■ **Task to complete**:
Your response should be the complete listing, returned exactly as written.
=== Begin Enclosure ===
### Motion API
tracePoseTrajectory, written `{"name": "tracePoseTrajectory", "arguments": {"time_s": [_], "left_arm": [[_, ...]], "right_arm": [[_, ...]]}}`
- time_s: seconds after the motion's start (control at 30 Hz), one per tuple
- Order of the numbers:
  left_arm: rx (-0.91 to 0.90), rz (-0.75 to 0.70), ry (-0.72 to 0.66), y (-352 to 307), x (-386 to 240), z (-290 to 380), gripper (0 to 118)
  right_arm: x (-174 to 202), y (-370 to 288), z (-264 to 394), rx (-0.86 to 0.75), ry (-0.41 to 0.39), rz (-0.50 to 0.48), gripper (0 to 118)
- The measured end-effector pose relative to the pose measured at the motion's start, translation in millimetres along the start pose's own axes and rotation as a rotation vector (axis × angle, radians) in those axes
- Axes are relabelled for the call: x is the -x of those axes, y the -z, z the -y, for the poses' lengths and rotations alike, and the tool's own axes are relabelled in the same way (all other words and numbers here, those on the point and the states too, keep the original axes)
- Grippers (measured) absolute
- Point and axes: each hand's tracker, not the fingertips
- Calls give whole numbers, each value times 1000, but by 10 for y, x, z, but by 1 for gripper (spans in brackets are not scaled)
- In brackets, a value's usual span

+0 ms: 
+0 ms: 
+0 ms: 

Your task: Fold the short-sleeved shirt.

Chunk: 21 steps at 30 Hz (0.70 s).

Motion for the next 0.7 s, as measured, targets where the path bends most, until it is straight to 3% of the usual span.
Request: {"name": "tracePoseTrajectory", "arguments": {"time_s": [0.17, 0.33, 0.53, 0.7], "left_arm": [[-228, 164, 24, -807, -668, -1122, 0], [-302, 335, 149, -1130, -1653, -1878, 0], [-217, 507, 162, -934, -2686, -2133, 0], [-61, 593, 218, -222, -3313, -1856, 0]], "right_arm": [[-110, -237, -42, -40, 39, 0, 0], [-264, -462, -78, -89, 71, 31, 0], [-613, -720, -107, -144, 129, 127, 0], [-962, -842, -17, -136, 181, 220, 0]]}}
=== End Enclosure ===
■ **Reply**:
### Motion API
tracePoseTrajectory, written `{"name": "tracePoseTrajectory", "arguments": {"time_s": [_], "left_arm": [[_, ...]], "right_arm": [[_, ...]]}}`
- time_s: seconds after the motion's start (control at 30 Hz), one per tuple
- Order of the numbers:
  left_arm: rx (-0.91 to 0.90), rz (-0.75 to 0.70), ry (-0.72 to 0.66), y (-352 to 307), x (-386 to 240), z (-290 to 380), gripper (0 to 118)
  right_arm: x (-174 to 202), y (-370 to 288), z (-264 to 394), rx (-0.86 to 0.75), ry (-0.41 to 0.39), rz (-0.50 to 0.48), gripper (0 to 118)
- The measured end-effector pose relative to the pose measured at the motion's start, translation in millimetres along the start pose's own axes and rotation as a rotation vector (axis × angle, radians) in those axes
- Axes are relabelled for the call: x is the -x of those axes, y the -z, z the -y, for the poses' lengths and rotations alike, and the tool's own axes are relabelled in the same way (all other words and numbers here, those on the point and the states too, keep the original axes)
- Grippers (measured) absolute
- Point and axes: each hand's tracker, not the fingertips
- Calls give whole numbers, each value times 1000, but by 10 for y, x, z, but by 1 for gripper (spans in brackets are not scaled)
- In brackets, a value's usual span

+0 ms: 
+0 ms: 
+0 ms: 

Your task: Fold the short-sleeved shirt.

Chunk: 21 steps at 30 Hz (0.70 s).

Motion for the next 0.7 s, as measured, targets where the path bends most, until it is straight to 3% of the usual span.
Request: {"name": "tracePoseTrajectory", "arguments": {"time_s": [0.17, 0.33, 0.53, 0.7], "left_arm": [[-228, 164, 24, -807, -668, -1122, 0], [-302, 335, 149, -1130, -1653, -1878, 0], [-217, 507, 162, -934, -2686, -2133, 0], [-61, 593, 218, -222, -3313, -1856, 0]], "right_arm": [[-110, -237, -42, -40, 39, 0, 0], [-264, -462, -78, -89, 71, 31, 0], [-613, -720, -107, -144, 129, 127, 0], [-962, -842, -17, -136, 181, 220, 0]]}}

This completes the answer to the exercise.